>>>>

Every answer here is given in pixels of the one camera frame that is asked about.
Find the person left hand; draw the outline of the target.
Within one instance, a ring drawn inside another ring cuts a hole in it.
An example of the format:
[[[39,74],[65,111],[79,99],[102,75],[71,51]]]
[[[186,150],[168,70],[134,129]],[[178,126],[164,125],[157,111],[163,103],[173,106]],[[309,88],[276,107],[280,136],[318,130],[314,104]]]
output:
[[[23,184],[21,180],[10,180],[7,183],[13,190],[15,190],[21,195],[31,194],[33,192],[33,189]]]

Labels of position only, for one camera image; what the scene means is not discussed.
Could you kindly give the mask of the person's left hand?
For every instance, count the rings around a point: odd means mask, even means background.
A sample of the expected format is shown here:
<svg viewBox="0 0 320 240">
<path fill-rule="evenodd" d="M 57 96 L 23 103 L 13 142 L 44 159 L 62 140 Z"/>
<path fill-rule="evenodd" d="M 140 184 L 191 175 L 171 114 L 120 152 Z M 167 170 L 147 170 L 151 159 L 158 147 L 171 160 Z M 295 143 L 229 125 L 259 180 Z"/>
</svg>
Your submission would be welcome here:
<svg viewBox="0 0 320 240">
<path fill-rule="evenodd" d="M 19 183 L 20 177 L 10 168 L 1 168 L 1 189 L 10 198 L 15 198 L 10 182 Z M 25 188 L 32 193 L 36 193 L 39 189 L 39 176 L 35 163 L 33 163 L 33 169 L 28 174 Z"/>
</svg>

<<<<

### [Your task]
State how many lines of the entries above include the string "camera". The reply is that number alone.

### [Response area]
2